Required work |
Scan the records below and copy every line that contains the string "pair".

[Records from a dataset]

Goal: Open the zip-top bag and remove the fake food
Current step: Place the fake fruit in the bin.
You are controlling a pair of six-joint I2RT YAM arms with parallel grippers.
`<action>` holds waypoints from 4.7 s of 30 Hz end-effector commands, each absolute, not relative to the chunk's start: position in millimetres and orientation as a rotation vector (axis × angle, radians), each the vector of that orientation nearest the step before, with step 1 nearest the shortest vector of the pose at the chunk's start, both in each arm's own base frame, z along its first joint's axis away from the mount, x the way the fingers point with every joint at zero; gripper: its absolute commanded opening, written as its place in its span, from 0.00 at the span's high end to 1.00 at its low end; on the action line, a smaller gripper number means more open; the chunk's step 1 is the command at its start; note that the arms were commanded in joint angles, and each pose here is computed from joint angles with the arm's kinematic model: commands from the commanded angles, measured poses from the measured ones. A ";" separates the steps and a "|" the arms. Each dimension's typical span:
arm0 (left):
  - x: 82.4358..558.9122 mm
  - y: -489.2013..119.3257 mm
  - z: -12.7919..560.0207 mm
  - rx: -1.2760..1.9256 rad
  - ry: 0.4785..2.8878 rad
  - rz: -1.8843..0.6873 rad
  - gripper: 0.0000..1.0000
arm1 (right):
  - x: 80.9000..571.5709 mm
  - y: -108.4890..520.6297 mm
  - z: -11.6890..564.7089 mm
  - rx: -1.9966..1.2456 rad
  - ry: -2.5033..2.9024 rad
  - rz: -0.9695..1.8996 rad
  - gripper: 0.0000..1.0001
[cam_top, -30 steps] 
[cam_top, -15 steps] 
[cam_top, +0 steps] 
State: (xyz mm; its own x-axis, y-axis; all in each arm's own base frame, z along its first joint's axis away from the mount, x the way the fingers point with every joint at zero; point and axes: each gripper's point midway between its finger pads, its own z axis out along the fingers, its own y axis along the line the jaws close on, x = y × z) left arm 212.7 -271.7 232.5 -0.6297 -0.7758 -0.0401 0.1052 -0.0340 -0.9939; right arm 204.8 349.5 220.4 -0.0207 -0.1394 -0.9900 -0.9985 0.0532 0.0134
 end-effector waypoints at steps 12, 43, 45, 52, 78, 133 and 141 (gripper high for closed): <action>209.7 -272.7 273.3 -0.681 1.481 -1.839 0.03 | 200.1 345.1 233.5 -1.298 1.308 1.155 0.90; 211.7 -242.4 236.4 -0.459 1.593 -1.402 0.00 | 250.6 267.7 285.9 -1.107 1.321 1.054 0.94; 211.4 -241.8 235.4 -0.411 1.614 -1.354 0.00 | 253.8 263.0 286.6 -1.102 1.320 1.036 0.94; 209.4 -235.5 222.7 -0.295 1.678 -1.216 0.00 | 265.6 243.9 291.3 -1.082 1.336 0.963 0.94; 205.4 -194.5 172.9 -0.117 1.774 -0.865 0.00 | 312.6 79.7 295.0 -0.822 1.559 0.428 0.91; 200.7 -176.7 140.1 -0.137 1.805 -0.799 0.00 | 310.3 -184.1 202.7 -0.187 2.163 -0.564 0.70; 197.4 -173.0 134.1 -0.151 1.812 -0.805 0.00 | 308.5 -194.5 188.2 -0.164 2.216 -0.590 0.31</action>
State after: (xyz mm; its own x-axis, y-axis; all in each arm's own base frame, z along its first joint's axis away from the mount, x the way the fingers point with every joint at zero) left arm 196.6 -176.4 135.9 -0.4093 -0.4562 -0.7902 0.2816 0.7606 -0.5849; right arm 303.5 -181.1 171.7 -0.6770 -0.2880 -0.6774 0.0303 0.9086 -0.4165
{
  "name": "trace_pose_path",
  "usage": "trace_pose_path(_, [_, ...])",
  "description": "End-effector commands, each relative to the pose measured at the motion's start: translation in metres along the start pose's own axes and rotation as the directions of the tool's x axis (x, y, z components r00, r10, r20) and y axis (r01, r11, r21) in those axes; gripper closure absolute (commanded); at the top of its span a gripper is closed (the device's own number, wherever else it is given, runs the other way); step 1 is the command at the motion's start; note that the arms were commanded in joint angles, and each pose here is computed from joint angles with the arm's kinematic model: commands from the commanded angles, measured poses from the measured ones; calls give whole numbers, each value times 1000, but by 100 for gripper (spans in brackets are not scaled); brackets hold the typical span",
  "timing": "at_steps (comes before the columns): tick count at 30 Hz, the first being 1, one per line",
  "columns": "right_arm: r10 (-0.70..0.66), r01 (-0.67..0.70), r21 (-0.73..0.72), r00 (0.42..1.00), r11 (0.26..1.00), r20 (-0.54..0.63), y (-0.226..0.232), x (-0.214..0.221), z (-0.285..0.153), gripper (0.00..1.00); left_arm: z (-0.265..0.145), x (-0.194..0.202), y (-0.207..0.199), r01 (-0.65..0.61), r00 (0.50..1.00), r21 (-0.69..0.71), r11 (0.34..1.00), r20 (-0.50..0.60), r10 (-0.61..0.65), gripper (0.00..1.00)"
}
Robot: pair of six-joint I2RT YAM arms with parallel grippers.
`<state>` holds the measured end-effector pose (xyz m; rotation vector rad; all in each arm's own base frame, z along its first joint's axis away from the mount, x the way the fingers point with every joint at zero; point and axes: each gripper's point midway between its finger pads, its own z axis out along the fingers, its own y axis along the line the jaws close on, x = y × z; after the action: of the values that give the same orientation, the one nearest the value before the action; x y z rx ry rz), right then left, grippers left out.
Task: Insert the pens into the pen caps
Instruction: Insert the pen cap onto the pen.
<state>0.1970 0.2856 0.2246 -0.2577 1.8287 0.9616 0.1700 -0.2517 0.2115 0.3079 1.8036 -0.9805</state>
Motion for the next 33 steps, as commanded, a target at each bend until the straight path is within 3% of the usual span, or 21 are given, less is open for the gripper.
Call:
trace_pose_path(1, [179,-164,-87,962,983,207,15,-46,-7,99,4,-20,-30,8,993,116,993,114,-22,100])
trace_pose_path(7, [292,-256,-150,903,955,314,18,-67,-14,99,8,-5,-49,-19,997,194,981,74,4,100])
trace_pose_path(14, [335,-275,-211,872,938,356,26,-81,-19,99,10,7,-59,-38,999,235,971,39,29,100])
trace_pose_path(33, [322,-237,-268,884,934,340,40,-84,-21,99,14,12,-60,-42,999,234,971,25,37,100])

Output for this exercise |
You are controlling a pair of six-joint I2RT YAM arms with parallel grippers.
Robot: pair of six-joint I2RT YAM arms with parallel grippers.

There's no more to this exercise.